Task goal
Tally the lines below that contain "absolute" and reply with only the tally.

Source material
•••

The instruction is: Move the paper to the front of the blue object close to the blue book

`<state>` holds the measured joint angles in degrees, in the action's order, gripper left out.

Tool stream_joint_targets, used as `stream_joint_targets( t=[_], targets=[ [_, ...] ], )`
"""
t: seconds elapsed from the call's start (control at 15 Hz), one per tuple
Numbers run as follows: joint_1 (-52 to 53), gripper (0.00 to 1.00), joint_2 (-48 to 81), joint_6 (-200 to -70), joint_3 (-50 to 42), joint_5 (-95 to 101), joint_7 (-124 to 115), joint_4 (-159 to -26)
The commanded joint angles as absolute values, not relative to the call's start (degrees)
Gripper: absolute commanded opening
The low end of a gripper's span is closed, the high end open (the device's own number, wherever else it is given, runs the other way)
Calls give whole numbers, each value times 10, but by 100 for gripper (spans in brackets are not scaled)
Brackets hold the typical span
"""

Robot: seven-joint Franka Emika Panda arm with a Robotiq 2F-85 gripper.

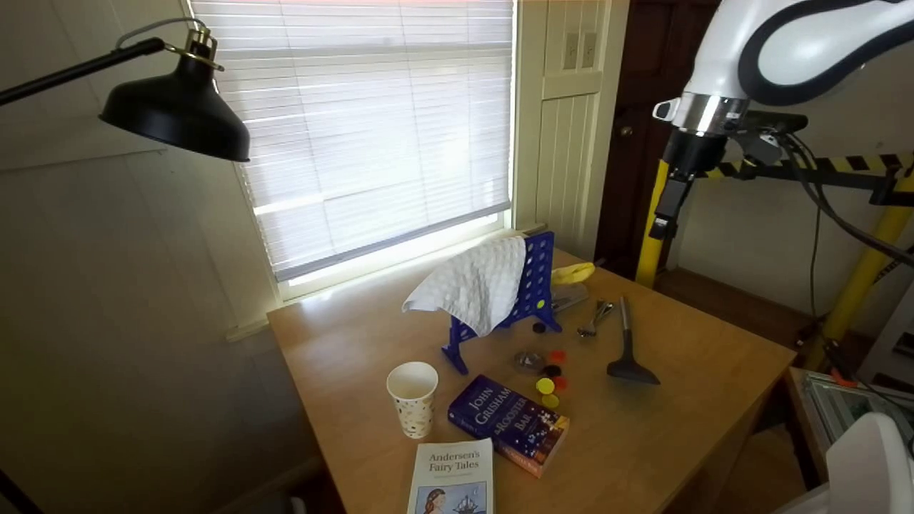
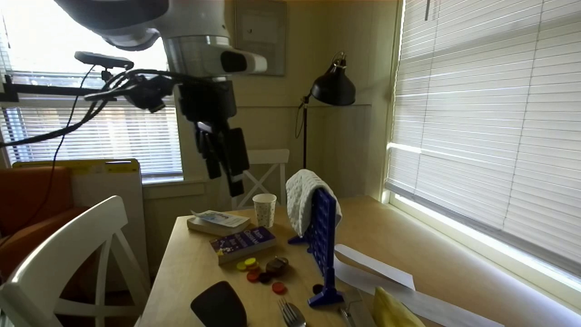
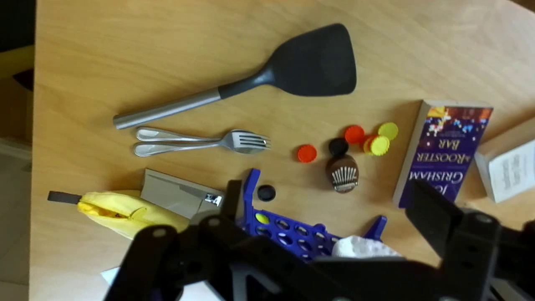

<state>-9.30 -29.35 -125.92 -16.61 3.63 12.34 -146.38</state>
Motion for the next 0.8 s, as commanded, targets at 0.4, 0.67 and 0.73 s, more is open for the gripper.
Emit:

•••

Output of the exercise
2